Web3 Digital Identity: Proving Our Online Identity and Owning All Vestiges of It
In 2014, Gavin Wood of Web3 fame wrote that “a person's assets and identity online [will be provable ]…” because of Web3 decentralization and its components like “hardware wallets”. Law Student Samuel Mercaldo teamed up with CyberJuris Network Founder, Doug DePeppe, to publish this article to explain how the features and architecture of Web3 stand to transform the rights of actors, writers, artists, celebrities, and everyone else - as the dawn of AI beckons.
After first outlining the risks to actors and writers from AI being called out by the Screen Actors strike, the article turns to an overview of property law to make the case that data has inherent features of property that could - and should - be protected under property law, such as the right to own, license, sell, and monetize one’s data assets (like NIL). Those are representative of the bundle of rights associated with ownership and protection under property law.
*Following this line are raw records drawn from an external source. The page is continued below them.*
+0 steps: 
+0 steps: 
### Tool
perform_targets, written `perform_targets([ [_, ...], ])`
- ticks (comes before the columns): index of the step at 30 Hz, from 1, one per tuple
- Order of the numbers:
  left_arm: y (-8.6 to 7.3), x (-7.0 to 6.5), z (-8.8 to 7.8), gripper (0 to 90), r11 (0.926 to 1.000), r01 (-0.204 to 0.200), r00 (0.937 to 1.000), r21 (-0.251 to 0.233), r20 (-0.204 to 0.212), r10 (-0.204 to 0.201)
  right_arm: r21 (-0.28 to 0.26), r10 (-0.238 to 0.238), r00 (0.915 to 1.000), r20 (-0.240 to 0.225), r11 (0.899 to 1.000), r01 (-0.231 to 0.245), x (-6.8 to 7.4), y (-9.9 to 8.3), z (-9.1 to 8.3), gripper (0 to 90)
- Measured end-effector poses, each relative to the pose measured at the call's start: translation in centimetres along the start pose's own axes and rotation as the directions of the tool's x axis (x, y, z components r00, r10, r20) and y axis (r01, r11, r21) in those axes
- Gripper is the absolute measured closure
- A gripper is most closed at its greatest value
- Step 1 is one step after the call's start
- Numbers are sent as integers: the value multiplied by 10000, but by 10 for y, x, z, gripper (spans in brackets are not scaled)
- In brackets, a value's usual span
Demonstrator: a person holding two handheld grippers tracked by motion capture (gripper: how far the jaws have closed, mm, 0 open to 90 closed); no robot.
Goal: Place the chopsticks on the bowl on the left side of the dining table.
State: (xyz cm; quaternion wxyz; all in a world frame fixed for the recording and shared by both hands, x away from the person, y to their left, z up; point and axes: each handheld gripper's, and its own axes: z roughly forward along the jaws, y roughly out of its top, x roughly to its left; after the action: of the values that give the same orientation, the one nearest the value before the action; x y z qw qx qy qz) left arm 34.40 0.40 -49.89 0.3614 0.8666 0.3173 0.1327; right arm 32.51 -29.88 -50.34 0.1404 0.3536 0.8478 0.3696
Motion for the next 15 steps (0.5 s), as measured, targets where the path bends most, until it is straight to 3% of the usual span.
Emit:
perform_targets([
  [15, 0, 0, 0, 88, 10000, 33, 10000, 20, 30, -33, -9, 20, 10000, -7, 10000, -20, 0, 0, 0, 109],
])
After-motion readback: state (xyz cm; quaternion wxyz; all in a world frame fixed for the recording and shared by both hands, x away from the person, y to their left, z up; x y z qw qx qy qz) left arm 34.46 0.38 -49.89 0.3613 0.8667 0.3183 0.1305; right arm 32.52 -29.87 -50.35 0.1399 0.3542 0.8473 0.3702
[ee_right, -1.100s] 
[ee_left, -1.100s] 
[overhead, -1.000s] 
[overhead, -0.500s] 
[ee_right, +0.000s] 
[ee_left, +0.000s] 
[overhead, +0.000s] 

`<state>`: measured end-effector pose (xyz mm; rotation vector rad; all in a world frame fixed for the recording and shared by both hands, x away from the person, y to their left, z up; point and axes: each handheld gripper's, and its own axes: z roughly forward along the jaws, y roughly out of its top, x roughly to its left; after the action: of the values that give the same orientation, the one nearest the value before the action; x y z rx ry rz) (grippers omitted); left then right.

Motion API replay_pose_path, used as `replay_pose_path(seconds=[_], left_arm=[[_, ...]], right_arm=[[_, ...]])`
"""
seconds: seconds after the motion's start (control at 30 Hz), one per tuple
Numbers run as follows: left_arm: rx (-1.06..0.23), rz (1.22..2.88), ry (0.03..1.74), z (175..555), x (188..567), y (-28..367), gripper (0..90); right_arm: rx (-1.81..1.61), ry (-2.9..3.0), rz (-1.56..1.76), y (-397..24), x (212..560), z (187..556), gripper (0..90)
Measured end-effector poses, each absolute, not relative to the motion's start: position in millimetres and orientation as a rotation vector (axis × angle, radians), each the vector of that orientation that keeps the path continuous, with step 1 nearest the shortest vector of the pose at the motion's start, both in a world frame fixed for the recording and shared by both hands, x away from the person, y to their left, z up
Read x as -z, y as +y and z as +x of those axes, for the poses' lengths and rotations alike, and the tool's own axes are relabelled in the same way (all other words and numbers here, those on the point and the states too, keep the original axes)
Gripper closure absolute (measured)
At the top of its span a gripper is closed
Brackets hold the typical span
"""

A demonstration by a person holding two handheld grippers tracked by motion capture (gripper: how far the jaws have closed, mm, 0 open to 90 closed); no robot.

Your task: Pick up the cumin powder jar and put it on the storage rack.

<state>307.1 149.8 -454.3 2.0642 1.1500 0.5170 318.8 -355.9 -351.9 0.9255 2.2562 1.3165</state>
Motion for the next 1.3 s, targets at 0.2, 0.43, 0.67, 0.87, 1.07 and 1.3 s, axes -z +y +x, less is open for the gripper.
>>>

This enlightening writing goes on to describe how Web3, by its very architecture, affords data owners the ability to control all permissible uses, and enforce rights against infringers - such as AI abuses that have not been authorized. The piece ends with this bold, aspirational - and perhaps inevitable - outcome, if property law is rendered applicable through Web3 technology: “The laws of property, and owning data, which are inextricably linked with Web3 technology, will toss digital identity theft into the dust bin of history.”